═══ Exercise data

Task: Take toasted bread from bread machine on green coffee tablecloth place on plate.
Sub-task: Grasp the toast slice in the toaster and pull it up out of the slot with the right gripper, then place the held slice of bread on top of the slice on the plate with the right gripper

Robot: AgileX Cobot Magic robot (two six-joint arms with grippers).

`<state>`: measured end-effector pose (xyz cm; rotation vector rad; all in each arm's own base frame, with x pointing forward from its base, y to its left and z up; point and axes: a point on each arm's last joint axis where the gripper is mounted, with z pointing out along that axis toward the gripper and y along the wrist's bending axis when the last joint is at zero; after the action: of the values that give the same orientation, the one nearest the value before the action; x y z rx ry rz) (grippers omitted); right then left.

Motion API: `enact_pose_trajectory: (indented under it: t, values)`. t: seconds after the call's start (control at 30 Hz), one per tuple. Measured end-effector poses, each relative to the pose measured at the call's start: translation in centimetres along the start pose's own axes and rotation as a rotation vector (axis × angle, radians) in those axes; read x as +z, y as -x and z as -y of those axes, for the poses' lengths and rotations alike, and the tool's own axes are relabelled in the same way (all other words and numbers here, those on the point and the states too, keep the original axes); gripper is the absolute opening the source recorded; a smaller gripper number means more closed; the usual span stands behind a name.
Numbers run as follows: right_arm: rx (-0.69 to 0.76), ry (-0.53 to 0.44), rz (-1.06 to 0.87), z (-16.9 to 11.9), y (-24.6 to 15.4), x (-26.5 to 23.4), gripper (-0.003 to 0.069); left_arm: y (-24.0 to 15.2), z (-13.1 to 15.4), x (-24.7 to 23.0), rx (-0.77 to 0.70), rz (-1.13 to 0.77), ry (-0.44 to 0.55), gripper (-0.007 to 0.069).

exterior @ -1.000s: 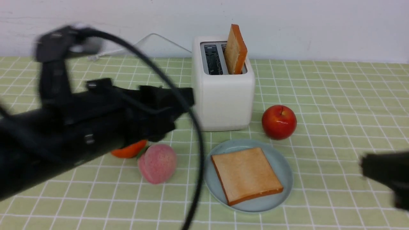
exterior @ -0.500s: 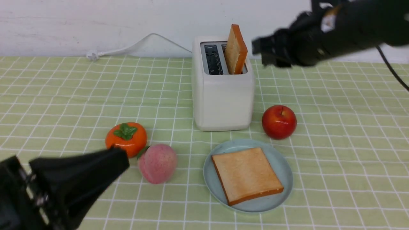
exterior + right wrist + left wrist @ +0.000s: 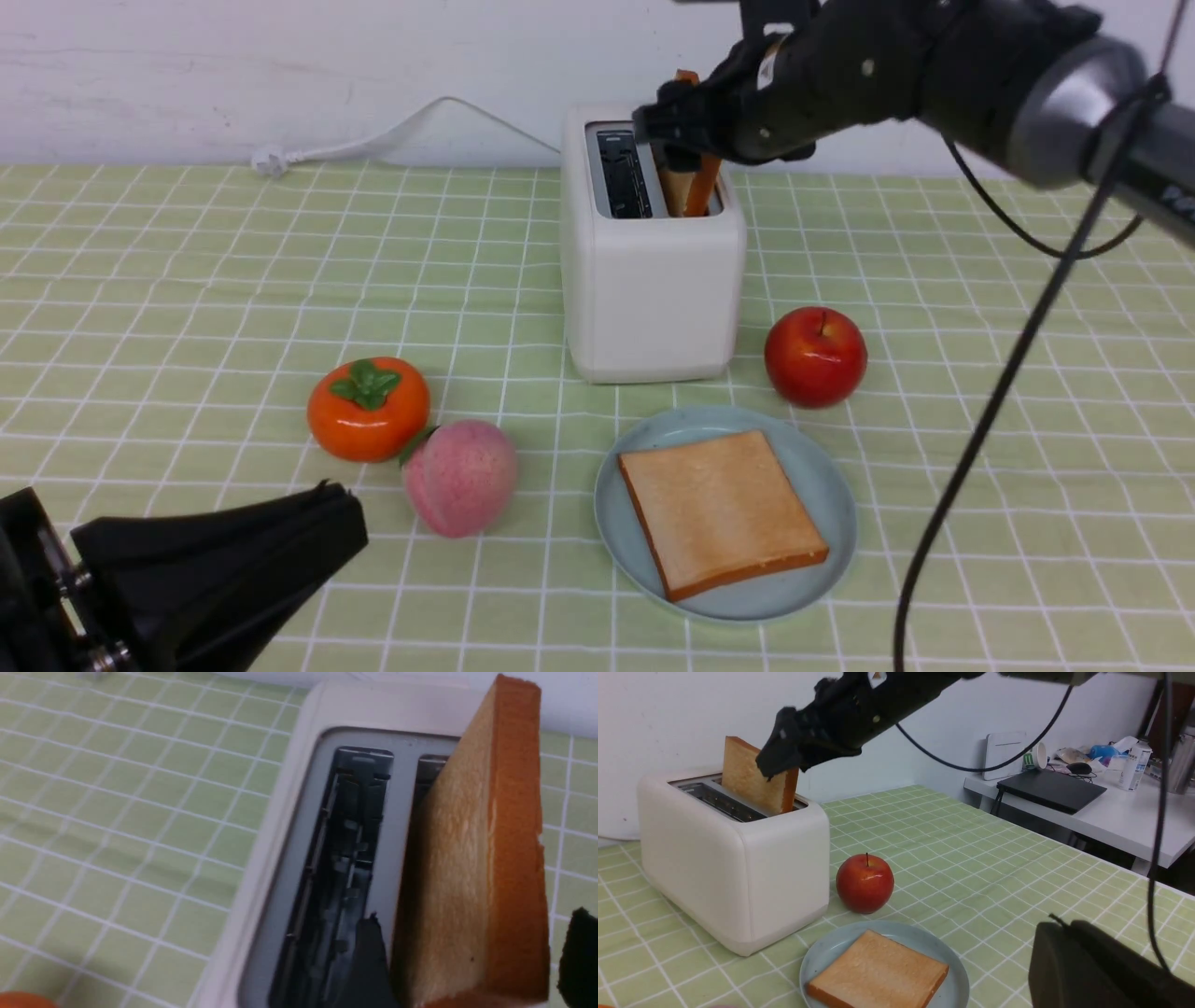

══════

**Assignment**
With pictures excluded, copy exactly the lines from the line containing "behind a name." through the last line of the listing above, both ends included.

**Answer to the exercise**
Motion API: `enact_pose_trajectory: (indented under it: t, values)`. t: seconds after the call's start (control at 30 Hz), one per tuple. Measured end-effector poses, each relative to the pose measured at the call's start: translation in centimetres along the start pose's own axes and rotation as a rotation vector (axis × angle, radians) in those axes; read x as +z, y as -x and z as -y of those axes, for the poses' lengths and rotations alike, and the tool's own axes are relabelled in the same way (all other words and numbers here, those on the point and the states too, keep the original axes); gripper is the absolute opening the source recorded; a smaller gripper number means more closed; the usual span stands behind a name.
Numbers run as follows: right_arm: rx (-0.69 to 0.76), ry (-0.53 to 0.44), rz (-1.06 to 0.87), z (-16.9 to 11.9), y (-24.6 to 15.4), x (-26.5 to 23.4), gripper (-0.003 to 0.069); left_arm: y (-24.0 to 15.2), z (-13.1 to 15.4), x (-24.7 to 23.0), rx (-0.77 to 0.70), rz (-1.13 to 0.77), ry (-0.44 to 0.55), gripper (-0.007 to 0.069).

exterior @ -1.000s: 
exterior @ -0.500s: 
exterior + right wrist + left wrist @ +0.000s: 

The output is now complete.